Charter Communications has begun to bundle in the ESPN+ streaming service with "TV Select Plus," the operator's new sports package, for no added cost.
Charter will support ESPN+ on Xumo streaming boxes it's now distributing to new video subs as well as other platforms that support ESPN+, including Android and iOS mobile devices, Fire TV streamers and smart TVs, Apple TV boxes, Android TV-powered media players and smart TVs, LG and Samsung smart TVs and Roku players and Roku TVs.
The move should provide additional exposure to ESPN+, which offers about 30,000 live events each year and has about 26 million subscribers. Charter ended 2023 with 13.50 million residential pay-TV subs.
Linked to new Disney deal
Charter's inclusion of ESPN+, which costs $10.99 per month or $109.00 per year on a standalone basis, stems from Charter's new distribution agreement with The Walt Disney Company.
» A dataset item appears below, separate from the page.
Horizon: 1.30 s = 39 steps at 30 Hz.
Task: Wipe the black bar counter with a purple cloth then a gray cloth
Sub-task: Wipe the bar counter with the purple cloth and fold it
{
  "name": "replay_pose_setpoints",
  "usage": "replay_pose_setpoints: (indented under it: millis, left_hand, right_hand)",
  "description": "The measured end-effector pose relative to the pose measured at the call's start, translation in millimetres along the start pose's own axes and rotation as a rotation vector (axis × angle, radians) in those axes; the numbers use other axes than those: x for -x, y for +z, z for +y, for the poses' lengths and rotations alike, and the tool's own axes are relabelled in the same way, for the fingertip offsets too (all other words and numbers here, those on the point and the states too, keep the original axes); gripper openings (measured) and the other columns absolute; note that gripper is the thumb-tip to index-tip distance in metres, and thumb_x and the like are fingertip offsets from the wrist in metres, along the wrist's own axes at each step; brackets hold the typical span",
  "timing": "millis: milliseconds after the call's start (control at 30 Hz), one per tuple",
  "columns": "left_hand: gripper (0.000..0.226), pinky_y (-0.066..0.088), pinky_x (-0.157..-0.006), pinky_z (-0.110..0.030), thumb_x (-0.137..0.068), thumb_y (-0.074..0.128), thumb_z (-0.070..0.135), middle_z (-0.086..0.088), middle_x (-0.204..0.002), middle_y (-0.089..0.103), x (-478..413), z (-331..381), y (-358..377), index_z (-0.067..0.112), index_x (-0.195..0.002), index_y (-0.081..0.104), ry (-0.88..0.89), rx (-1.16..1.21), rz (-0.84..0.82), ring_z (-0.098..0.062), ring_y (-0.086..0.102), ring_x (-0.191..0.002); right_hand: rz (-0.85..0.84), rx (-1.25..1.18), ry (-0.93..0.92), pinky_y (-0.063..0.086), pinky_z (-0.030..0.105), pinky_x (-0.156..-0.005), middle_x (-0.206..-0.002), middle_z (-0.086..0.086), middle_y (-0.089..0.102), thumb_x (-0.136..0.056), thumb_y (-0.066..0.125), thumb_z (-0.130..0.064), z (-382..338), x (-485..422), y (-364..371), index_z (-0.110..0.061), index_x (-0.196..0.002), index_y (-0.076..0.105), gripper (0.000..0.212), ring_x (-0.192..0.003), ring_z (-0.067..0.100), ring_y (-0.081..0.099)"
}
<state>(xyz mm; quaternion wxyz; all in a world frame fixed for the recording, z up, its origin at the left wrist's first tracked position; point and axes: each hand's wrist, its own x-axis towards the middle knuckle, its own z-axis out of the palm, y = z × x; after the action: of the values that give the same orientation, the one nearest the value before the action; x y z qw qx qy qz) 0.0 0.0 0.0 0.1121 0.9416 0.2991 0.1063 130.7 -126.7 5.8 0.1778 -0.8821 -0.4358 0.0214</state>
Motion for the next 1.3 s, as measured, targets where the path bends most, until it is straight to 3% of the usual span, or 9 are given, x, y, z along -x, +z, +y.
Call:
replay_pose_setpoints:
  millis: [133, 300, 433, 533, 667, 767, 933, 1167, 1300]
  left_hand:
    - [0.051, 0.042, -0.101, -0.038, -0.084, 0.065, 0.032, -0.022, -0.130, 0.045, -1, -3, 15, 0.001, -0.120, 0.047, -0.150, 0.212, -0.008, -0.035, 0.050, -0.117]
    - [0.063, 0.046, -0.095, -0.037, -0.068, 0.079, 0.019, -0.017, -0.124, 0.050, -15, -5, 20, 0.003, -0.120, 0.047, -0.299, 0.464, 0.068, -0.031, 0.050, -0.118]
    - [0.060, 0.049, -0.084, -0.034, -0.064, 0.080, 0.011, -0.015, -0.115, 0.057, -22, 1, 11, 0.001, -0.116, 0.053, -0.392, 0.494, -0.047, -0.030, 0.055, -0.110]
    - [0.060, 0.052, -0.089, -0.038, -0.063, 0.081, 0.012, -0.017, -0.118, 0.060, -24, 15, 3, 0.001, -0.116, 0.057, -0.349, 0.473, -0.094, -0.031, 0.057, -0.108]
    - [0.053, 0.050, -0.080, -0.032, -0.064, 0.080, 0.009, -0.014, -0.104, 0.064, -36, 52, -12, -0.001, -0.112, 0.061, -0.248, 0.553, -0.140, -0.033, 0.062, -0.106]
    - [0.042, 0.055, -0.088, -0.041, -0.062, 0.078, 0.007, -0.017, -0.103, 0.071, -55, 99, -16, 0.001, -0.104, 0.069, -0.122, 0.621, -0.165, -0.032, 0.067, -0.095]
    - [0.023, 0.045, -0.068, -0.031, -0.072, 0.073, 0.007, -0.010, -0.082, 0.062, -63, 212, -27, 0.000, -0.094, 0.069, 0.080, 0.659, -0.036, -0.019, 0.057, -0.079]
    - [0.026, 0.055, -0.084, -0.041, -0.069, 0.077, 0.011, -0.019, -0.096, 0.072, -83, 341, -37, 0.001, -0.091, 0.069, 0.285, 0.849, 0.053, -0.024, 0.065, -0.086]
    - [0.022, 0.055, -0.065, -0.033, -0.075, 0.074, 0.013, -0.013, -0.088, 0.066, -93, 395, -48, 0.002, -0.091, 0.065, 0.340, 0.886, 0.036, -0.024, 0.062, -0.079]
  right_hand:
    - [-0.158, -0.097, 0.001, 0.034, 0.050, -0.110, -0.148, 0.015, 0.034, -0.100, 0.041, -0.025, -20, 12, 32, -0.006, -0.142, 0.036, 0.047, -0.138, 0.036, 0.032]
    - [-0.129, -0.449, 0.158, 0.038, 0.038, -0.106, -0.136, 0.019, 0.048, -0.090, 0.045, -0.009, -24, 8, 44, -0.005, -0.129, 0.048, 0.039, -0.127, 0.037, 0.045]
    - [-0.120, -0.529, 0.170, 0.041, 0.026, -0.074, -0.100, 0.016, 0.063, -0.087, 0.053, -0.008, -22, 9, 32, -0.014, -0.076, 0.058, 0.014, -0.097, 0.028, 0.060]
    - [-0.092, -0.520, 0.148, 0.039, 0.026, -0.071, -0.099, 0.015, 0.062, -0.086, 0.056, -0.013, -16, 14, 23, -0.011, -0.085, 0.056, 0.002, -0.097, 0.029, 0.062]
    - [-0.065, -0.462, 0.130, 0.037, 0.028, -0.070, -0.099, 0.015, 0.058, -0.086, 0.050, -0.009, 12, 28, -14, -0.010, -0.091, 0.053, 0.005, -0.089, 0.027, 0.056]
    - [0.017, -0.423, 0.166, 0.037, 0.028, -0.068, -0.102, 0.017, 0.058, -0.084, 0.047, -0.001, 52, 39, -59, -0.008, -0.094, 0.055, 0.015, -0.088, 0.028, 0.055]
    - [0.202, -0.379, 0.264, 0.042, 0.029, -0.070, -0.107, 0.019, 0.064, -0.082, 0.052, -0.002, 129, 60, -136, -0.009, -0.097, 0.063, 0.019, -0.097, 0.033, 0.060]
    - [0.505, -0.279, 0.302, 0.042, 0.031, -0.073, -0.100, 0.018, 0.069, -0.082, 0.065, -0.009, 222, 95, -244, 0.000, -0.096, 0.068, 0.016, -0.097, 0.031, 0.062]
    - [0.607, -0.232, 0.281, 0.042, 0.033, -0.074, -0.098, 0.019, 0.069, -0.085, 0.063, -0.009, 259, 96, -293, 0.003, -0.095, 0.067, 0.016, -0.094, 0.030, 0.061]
That deal, announced last fall, also paved the way for Charter to bundle in the ad-supported tier of Disney+ for no additional cost.
That deal also clears the way for Charter to offer the coming ESPN flagship direct-to-consumer streaming service, which is set to launch in the fall of 2025. Under that same deal, Charter agreed to undisclosed rate increases, but also got the okay to drop several Disney channels deemed non-core, including Disney XD, FXX, FXM and Nat Geo Wild, among others.
Charter cut that deal amid a broader strategy to tie together traditional linear TV channels with new streaming apps, and to ensure that its pay-TV subs aren't being forced to pay twice for the same content.
Another recent example of that is Charter's new multi-year deal with TelevisaUnivision that will bundle in an ad-supported version of the ViX premium streaming service later this year for no added cost to Charter video subs on its Spectrum TV Select or Mi Plan Latino packages.
Charter (and other pay-TV distributors) is expected to migrate to similar structures as programming deals come up for renewals.
Speaking Wednesday at the Morgan Stanley Technology Media and Telecom Conference, Charter President and CEO Chris Winfrey said he's fine with programmers wanting to sell their services on a direct-to-consumer (DTC) basis, and that Charter is also agreeable to offering them on the Xumo platform, so long as it makes financial sense.
"We'll be happy to distribute that, obviously at a margin," he said.